After retiring from football, she is tempted to become a journalist, as she is almost as adept in front of the microphone as she was in front of the goal. She liked working as a television analyst, particularly for NBC and Telemundo, in Spain and at the 2019 women’s World Cup in France.
She states, “I feel quite an at ease in front of the camera.” “I perform analysis, commentary, and interviews with the same fervor with which I play football.”
Even though she first learned her second language after relocating to Florida, Castellanos has trained herself to “think in English as well as Spanish” and is remarkably bilingual on camera. Due to Venezuela’s failure to qualify for the World Cup next summer, she is likely to be courted by television corporations ahead of a tournament in Australia and New Zealand.
She says, “It’s going to be truly magnificent.” “Every squad has vastly improved technically and physically. The United States was always the team to beat, but now England has won the European Championship and Spain has a promising future as well.

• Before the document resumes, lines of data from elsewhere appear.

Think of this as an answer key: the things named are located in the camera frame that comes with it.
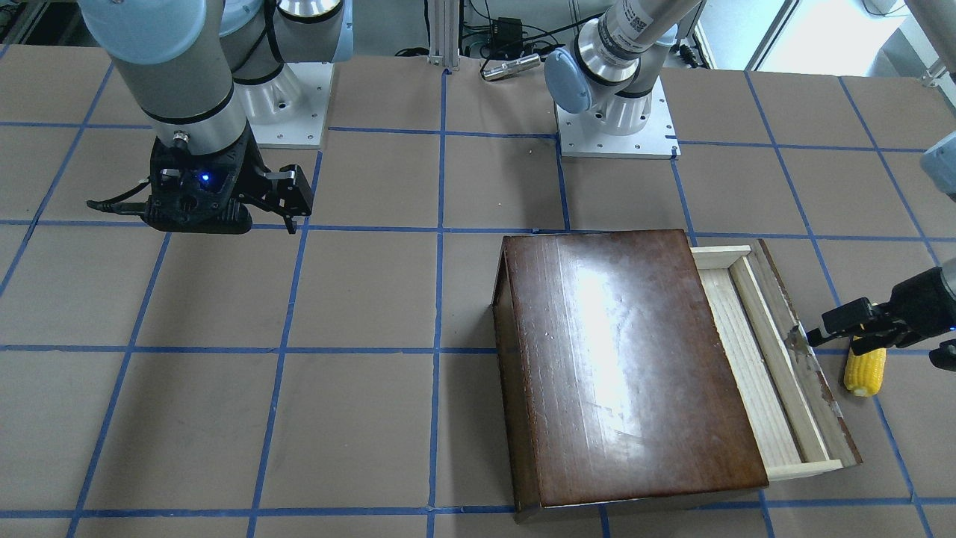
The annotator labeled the black gripper with blue light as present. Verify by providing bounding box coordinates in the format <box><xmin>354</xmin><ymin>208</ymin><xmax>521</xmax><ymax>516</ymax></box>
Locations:
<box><xmin>141</xmin><ymin>125</ymin><xmax>314</xmax><ymax>235</ymax></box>

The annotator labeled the aluminium frame post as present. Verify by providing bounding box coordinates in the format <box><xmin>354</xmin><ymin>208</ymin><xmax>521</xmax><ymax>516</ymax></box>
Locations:
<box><xmin>424</xmin><ymin>1</ymin><xmax>463</xmax><ymax>74</ymax></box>

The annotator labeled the yellow corn cob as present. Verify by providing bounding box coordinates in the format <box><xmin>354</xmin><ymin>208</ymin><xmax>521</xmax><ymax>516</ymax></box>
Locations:
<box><xmin>843</xmin><ymin>336</ymin><xmax>887</xmax><ymax>398</ymax></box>

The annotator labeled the silver cylinder behind table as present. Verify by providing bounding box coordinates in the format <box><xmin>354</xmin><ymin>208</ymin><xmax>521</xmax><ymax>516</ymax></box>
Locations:
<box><xmin>480</xmin><ymin>52</ymin><xmax>542</xmax><ymax>82</ymax></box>

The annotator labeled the dark brown wooden drawer cabinet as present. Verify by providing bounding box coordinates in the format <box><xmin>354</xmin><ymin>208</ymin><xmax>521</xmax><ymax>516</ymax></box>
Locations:
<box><xmin>491</xmin><ymin>229</ymin><xmax>769</xmax><ymax>524</ymax></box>

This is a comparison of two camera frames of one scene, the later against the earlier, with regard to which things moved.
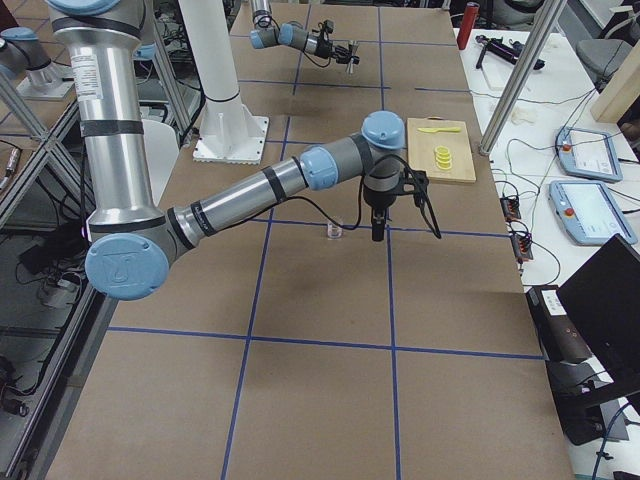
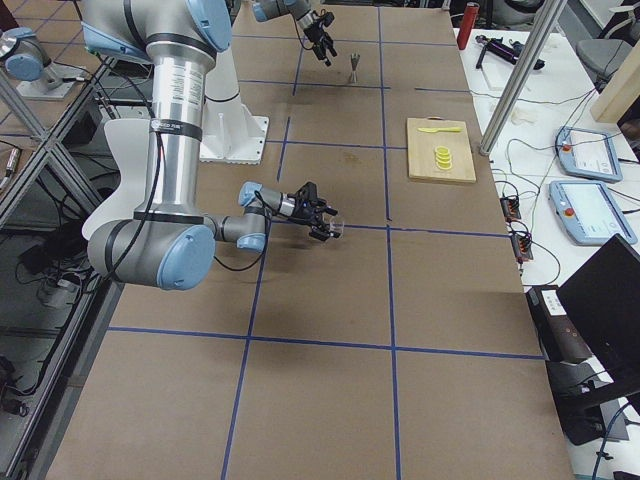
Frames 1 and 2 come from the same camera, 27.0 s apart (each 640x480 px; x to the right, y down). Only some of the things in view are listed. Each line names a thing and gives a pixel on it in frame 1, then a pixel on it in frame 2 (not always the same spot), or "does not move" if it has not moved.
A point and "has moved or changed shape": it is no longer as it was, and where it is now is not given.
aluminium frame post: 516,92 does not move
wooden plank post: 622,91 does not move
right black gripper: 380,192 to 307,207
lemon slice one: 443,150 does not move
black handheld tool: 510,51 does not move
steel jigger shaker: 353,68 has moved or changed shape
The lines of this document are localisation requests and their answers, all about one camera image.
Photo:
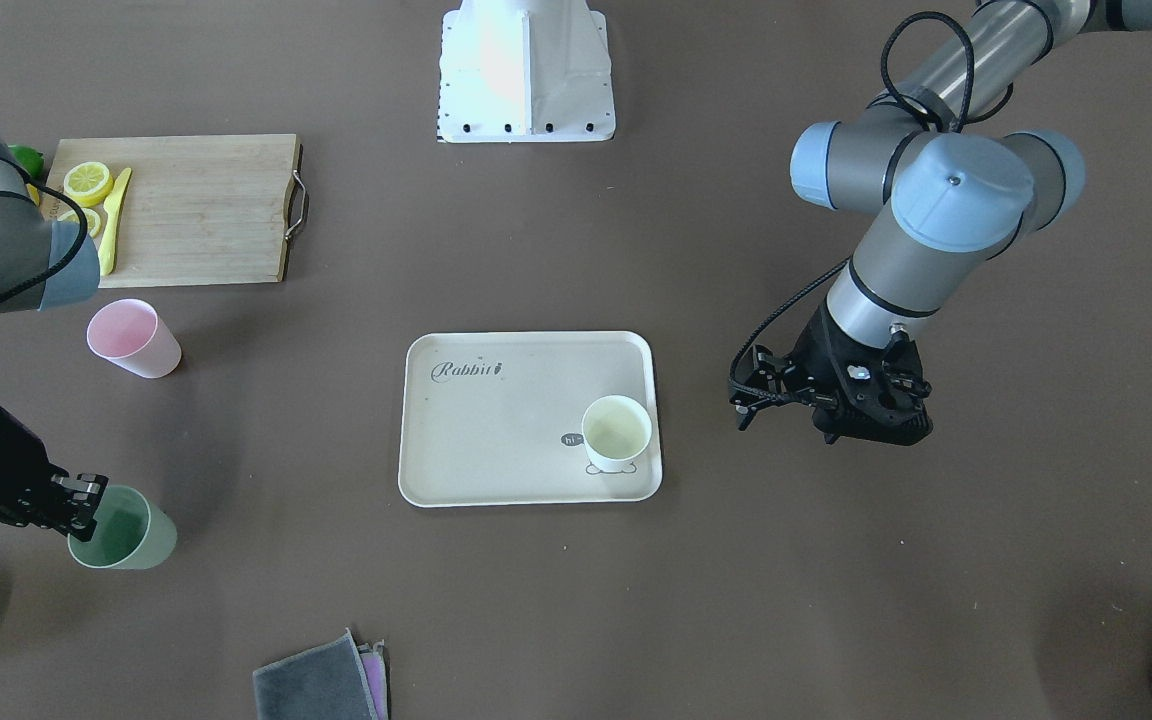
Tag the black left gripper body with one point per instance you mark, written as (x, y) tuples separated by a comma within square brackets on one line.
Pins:
[(815, 345)]

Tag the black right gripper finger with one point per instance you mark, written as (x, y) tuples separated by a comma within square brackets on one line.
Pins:
[(74, 503)]

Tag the green plastic cup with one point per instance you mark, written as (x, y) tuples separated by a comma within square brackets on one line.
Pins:
[(131, 533)]

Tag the pink plastic cup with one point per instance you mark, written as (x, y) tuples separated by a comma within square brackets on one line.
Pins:
[(130, 334)]

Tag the cream plastic cup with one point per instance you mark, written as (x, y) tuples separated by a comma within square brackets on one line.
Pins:
[(616, 430)]

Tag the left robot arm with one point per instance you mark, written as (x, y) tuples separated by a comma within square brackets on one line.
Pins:
[(943, 203)]

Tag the cream rectangular tray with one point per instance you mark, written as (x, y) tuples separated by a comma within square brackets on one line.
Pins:
[(494, 418)]

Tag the yellow plastic knife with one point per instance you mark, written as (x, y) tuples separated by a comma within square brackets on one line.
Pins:
[(112, 206)]

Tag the wooden cutting board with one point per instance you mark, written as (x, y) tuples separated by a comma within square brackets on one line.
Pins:
[(213, 209)]

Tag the grey folded cloth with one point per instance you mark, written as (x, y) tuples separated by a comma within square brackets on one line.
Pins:
[(342, 679)]

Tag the green lime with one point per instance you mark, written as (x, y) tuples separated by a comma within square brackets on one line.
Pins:
[(30, 160)]

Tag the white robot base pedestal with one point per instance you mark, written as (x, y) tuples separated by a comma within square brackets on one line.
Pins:
[(525, 72)]

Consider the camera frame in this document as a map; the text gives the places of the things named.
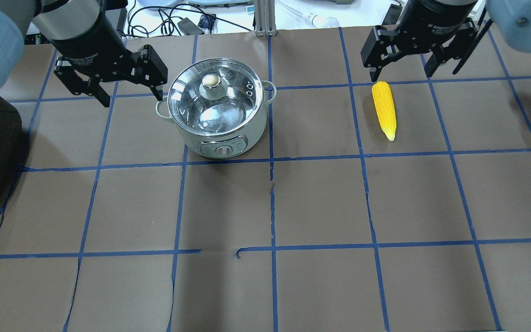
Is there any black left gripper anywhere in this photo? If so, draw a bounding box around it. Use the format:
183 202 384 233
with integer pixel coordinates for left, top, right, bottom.
32 0 168 107

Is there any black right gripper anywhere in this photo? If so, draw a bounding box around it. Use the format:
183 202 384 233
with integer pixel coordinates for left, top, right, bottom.
360 0 478 82

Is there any yellow corn cob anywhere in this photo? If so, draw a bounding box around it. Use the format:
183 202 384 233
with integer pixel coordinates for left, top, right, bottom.
372 81 397 142

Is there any glass pot lid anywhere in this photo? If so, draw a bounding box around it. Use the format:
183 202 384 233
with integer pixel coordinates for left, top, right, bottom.
162 58 267 137

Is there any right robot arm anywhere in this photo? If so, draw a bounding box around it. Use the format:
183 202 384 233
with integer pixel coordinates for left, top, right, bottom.
360 0 531 82

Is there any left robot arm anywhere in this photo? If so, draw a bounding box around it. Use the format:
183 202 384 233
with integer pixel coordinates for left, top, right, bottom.
0 0 168 107

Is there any white electric cooking pot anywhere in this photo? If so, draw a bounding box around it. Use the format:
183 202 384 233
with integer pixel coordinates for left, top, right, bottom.
154 58 277 160

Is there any black box at back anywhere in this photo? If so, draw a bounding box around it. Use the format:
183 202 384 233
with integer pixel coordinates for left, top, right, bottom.
105 7 127 34

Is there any black power adapter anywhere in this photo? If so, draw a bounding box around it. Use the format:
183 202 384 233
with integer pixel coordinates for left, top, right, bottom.
177 18 205 36

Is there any white light bulb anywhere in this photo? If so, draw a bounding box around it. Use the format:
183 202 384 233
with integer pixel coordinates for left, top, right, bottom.
303 13 341 28

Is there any brown paper table mat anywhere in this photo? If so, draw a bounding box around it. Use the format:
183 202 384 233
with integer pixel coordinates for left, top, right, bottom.
0 27 531 332

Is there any black cable bundle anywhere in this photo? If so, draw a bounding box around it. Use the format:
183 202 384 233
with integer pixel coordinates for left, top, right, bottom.
126 6 252 38

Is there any aluminium profile post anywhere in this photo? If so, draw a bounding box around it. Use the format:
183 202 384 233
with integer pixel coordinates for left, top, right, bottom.
254 0 277 36

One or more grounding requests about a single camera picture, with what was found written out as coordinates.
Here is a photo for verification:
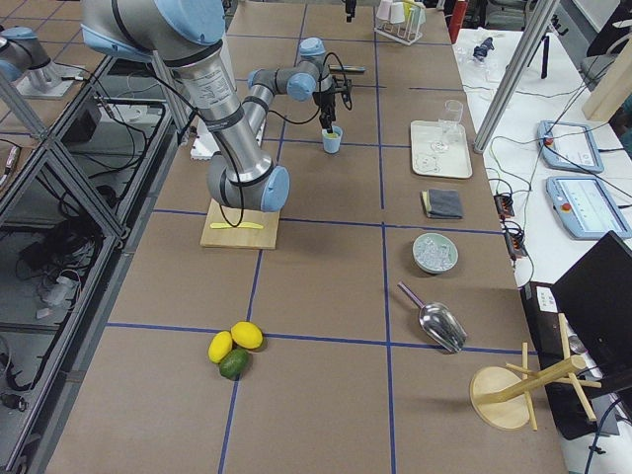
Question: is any aluminium frame post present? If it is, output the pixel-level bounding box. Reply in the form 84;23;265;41
473;0;560;154

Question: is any black laptop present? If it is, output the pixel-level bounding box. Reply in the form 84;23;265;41
520;231;631;415

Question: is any bamboo cutting board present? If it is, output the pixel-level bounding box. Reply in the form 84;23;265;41
200;200;280;250

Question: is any teach pendant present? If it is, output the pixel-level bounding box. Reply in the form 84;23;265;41
536;120;604;174
545;177;631;240

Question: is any yellow lemon left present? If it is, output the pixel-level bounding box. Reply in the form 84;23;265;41
207;331;233;364

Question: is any lower teach pendant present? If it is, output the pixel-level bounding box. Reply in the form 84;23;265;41
545;177;631;240

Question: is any wooden mug tree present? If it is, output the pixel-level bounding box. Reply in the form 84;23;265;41
469;313;601;431

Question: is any cream plastic tray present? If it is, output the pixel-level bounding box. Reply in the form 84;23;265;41
410;120;473;179

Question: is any clear wine glass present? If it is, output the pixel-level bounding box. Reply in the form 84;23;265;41
431;100;463;152

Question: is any orange black connector box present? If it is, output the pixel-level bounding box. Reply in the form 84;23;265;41
494;194;514;220

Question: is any yellow lemon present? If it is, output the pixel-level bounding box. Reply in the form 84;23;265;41
207;331;233;364
230;321;264;350

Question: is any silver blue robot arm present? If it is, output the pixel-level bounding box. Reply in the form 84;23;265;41
82;0;352;212

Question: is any white wire cup rack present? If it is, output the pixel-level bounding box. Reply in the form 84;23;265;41
374;14;423;45

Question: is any pale green plastic cup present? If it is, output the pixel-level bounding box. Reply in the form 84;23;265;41
409;2;426;31

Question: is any grey folded cloth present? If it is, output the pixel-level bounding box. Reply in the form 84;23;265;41
421;189;463;219

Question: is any metal ice scoop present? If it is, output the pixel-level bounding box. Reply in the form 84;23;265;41
397;281;467;354

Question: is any green bowl with ice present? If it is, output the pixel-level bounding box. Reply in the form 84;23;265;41
412;233;458;275

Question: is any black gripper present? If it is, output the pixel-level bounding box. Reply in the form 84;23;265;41
343;0;356;23
313;75;353;129

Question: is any yellow lemon right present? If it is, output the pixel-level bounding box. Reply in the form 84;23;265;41
230;321;264;350

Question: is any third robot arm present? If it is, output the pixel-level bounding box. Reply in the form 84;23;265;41
1;1;331;89

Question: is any light blue plastic cup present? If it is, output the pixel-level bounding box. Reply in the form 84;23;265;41
322;128;343;154

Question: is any upper teach pendant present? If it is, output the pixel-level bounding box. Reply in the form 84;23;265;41
536;120;604;174

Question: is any yellow plastic knife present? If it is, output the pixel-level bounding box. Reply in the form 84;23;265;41
208;221;265;230

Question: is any grey green plastic cup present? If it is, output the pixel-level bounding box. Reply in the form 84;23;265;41
389;1;406;25

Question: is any pink plastic cup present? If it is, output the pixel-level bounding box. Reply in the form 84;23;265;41
376;0;393;22

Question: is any green lime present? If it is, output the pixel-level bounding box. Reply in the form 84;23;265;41
219;348;250;379

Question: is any blue tool on side table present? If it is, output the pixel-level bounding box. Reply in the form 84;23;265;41
472;37;495;62

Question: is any yellow plastic cup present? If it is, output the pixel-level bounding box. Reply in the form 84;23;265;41
404;1;414;17

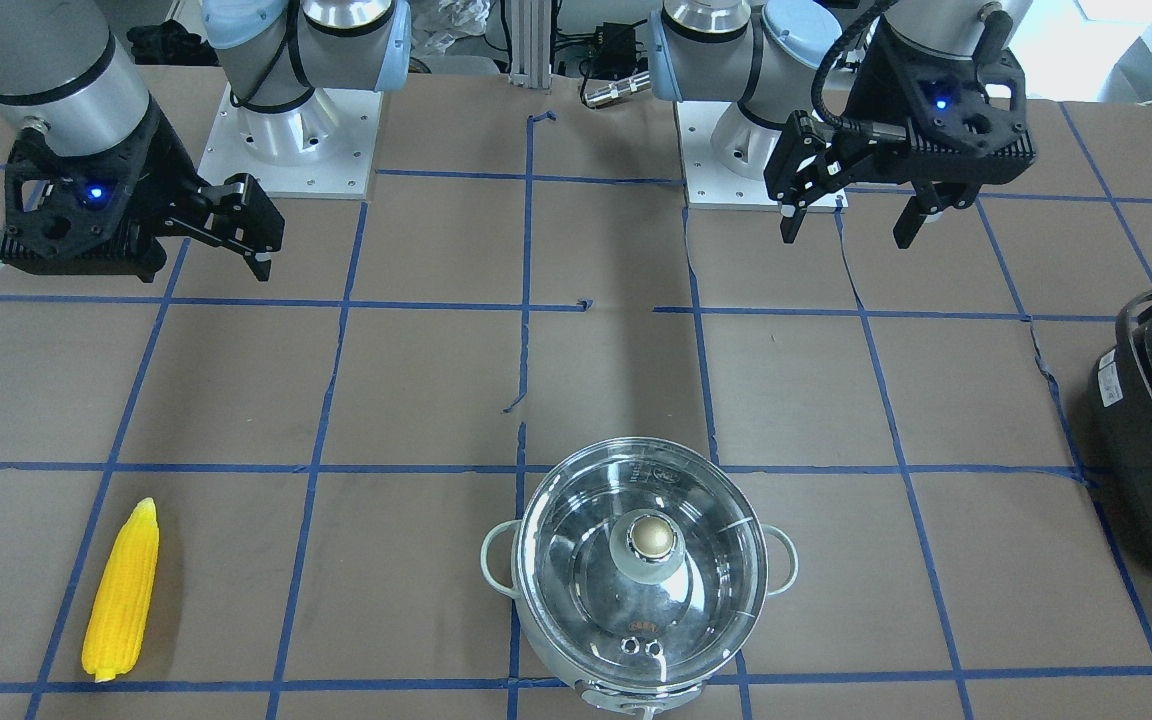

Inwardly, Castellanos celebrated when the United States team publicly sought the dismissal of all North American club administrators who had turned a blind eye to the culture of chronic emotional and sexual abuse in their domestic league, as revealed by the recent Sally Yates report. “They’re courageous to speak out loud about significant matters,” she says. I feel pride for them.
Although in a very different situation, she has comparable feelings about her body art collection. “I have quite a few tattoos,” Castellanos discloses. “I’m unsure of the precise number, but it’s roughly 37. They’re a combination of words and images, although I haven’t gotten one for Manchester yet… There could be some precipitation!